Claves para un envejecimiento saludable según la Dra. Borrás

La Dra. Consuelo Borrás Blasco, investigadora en gerociencia y catedrática de Fisiología en el Instituto de Investigación Sanitaria Incliva, ha compartido claves fundamentales para un envejecimiento saludable. Su trabajo, que abarca más de 25 años, se centra en prevenir y tratar la fragilidad asociada a la edad, permitiendo a los mayores disfrutar de actividades que no podían realizar durante su vida laboral.

El envejecimiento es un proceso natural e inevitable que comienza con la maduración del organismo, aunque sus efectos pueden no ser evidentes hasta mucho después. La Dra. Borrás señala que, aunque no podemos detener el paso del tiempo, sí es posible retrasar los efectos clínicos del envejecimiento. La clave está en adoptar hábitos saludables que promuevan una buena calidad de vida en las etapas finales de la vida.

Factores que influyen en el envejecimiento

El envejecimiento afecta a diferentes funciones del cuerpo a distintas velocidades, lo que puede llevar a alteraciones en la salud. Desde la pérdida de visión cercana hasta un equilibrio disminuido, estos cambios pueden comenzar a percibirse entre los 25 y 30 años, aunque los síntomas se hagan evidentes más tarde. La Dra. Borrás explica que la acumulación de cambios en nuestras células puede llevar a una pérdida de la capacidad de adaptación, lo que se traduce en problemas de salud a medida que envejecemos.

El entorno y los hábitos de vida juegan un papel crucial en el ritmo de envejecimiento. La genética también influye, ya que se ha demostrado que los centenarios y sus familiares tienden a envejecer más lentamente. Sin embargo, el estilo de vida puede frenar el envejecimiento; por ejemplo, evitar el consumo de tóxicos como el tabaco y el alcohol es fundamental, ya que estos incrementan la edad biológica y afectan negativamente a diversos sistemas del cuerpo.

Hábitos para un envejecimiento saludable

La Dra. Borrás enfatiza la importancia de la alimentación, el ejercicio y las relaciones sociales en el mantenimiento de la salud a lo largo de la vida. La dieta mediterránea es reconocida por su respaldo científico en la promoción de la salud cardiovascular y el envejecimiento saludable. Esta dieta sugiere cambios sostenibles, como el uso de aceite de oliva virgen extra, el consumo de frutas y verduras frescas y la incorporación de legumbres y pescado azul en la dieta.
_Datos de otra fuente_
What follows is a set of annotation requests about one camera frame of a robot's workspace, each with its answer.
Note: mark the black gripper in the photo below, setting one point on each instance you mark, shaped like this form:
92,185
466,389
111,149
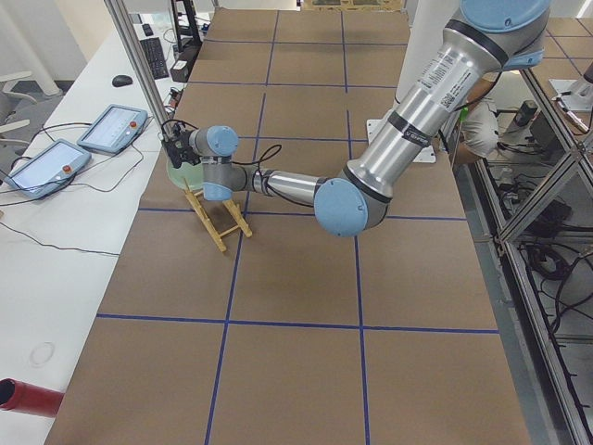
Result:
182,143

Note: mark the light green plate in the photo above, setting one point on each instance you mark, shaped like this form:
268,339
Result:
188,176

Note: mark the wooden dish rack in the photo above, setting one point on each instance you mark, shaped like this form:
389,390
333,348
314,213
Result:
219,218

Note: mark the far teach pendant tablet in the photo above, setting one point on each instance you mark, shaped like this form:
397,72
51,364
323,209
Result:
114,129

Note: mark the teach pendant tablet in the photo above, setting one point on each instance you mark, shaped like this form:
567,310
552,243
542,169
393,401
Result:
49,170
114,129

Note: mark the black box on table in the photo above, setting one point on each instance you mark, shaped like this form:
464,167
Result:
180,71

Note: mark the black computer mouse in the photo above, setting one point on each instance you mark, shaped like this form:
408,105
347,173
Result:
121,80

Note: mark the black keyboard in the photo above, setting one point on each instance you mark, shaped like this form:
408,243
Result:
155,58

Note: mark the near teach pendant tablet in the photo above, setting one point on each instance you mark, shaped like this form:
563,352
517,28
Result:
49,170

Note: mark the white office chair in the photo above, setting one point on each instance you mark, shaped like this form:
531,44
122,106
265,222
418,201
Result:
9,100

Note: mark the red cylinder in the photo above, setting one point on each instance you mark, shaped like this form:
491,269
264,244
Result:
21,397

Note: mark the person in white shirt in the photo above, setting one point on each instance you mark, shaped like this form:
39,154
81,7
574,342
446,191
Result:
480,129

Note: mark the aluminium frame post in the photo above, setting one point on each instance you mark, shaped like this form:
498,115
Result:
134,51

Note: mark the aluminium frame rail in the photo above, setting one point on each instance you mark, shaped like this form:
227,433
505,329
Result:
536,188

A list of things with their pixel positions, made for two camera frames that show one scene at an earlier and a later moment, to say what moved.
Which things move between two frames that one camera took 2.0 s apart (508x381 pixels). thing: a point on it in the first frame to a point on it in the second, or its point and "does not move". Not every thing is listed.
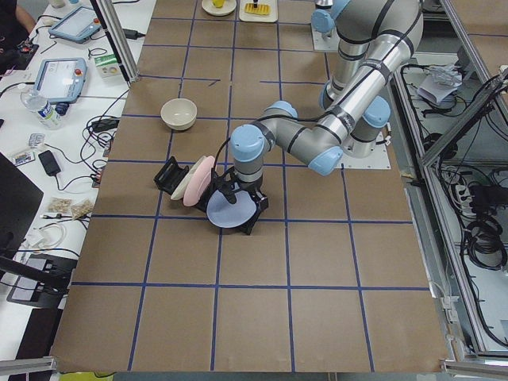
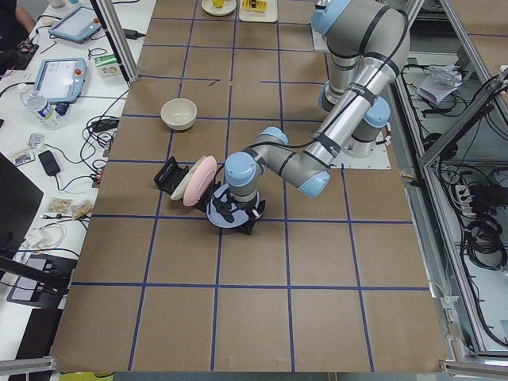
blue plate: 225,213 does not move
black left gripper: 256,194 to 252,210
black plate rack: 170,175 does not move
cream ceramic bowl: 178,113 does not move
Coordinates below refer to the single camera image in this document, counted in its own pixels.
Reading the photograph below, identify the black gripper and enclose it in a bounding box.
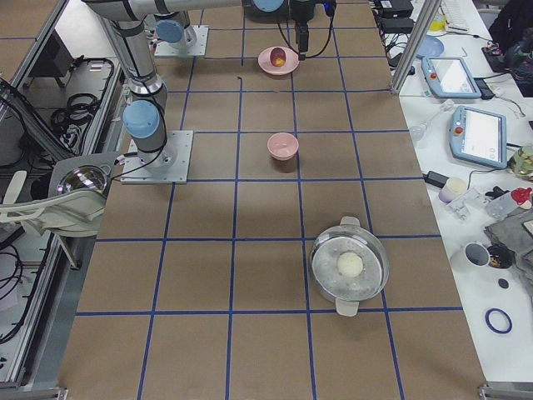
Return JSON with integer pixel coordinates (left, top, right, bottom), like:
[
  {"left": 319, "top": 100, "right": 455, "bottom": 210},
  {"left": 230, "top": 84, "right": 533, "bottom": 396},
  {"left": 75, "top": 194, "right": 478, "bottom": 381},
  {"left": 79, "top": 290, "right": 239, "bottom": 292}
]
[{"left": 289, "top": 0, "right": 316, "bottom": 61}]

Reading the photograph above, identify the red yellow apple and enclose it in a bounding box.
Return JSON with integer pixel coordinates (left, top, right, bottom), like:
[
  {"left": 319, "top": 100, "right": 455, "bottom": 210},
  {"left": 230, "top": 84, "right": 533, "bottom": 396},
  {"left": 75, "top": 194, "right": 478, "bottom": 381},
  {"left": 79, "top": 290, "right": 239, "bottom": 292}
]
[{"left": 269, "top": 47, "right": 286, "bottom": 68}]

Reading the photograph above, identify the pink bowl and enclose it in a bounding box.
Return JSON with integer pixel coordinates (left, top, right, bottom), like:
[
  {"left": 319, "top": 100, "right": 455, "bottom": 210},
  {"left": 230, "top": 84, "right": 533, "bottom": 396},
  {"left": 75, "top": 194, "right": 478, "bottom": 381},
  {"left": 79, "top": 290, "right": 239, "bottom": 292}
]
[{"left": 267, "top": 132, "right": 299, "bottom": 161}]

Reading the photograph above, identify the light blue plate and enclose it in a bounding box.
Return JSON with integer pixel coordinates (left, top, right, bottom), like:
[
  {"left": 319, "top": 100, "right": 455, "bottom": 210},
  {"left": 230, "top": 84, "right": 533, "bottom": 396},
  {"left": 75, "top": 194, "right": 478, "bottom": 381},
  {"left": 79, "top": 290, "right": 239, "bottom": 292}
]
[{"left": 416, "top": 35, "right": 445, "bottom": 59}]

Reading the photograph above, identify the clear light bulb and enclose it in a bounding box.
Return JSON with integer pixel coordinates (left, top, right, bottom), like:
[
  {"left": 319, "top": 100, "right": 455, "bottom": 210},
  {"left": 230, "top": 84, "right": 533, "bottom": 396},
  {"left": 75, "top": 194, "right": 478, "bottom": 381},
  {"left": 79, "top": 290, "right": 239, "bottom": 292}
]
[{"left": 409, "top": 99, "right": 455, "bottom": 143}]

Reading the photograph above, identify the upper teach pendant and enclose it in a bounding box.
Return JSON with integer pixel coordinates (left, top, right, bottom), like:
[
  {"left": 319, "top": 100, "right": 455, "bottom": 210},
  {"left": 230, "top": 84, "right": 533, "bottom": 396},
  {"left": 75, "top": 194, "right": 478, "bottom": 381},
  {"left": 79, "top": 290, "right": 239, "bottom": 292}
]
[{"left": 421, "top": 57, "right": 481, "bottom": 99}]

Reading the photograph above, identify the teach pendant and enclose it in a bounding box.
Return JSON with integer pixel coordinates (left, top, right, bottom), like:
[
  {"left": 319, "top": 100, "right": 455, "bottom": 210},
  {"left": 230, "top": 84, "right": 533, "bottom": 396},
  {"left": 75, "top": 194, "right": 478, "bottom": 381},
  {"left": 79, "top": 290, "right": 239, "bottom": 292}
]
[
  {"left": 421, "top": 57, "right": 481, "bottom": 99},
  {"left": 449, "top": 106, "right": 507, "bottom": 169}
]

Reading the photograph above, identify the white keyboard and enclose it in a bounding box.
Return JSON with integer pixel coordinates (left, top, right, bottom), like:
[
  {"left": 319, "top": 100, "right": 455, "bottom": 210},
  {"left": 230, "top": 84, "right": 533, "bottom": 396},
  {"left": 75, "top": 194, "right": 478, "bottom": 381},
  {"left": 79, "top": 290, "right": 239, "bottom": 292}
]
[{"left": 441, "top": 0, "right": 470, "bottom": 33}]

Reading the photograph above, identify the black power adapter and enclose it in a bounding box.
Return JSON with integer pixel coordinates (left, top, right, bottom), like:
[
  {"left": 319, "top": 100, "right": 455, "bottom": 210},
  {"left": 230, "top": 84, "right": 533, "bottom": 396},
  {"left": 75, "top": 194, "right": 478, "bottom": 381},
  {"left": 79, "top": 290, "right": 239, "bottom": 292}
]
[{"left": 422, "top": 171, "right": 449, "bottom": 188}]

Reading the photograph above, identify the lower teach pendant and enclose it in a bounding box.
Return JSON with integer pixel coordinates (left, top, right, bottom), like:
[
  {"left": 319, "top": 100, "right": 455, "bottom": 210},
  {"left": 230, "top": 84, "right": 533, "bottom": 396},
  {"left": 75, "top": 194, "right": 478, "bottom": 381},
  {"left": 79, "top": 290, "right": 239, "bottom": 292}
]
[{"left": 449, "top": 106, "right": 507, "bottom": 169}]

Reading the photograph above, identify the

El ejercicio regular es otro pilar fundamental. La Dra. Borrás recomienda un programa de actividad física que combine diferentes tipos de ejercicios, lo que no solo mejora la salud física, sino que también beneficia el bienestar mental. La actividad social es igualmente crucial; el aislamiento y la soledad se asocian a un mayor riesgo de enfermedades como la demencia y problemas cardiovasculares. Por ello, la experta aconseja participar en grupos y mantener conexiones con seres queridos.

La investigación en gerociencia avanza constantemente, y se están explorando nuevas intervenciones, tanto fisiológicas como farmacológicas, para abordar los desafíos del envejecimiento. Entre estas se encuentran los fármacos senolíticos, que buscan eliminar células senescentes perjudiciales en el organismo. Aunque aún no están disponibles de manera generalizada, representan una prometedora vía para mejorar la calidad de vida de las personas mayores.

En definitiva, el envejecimiento no tiene por qué ser sinónimo de pérdida de calidad de vida. Con hábitos saludables, una alimentación adecuada y un enfoque proactivo hacia las relaciones sociales, es posible disfrutar de una vejez activa y plena, tal y como defiende la Dra. Borrás en su obra 100 años no es nada.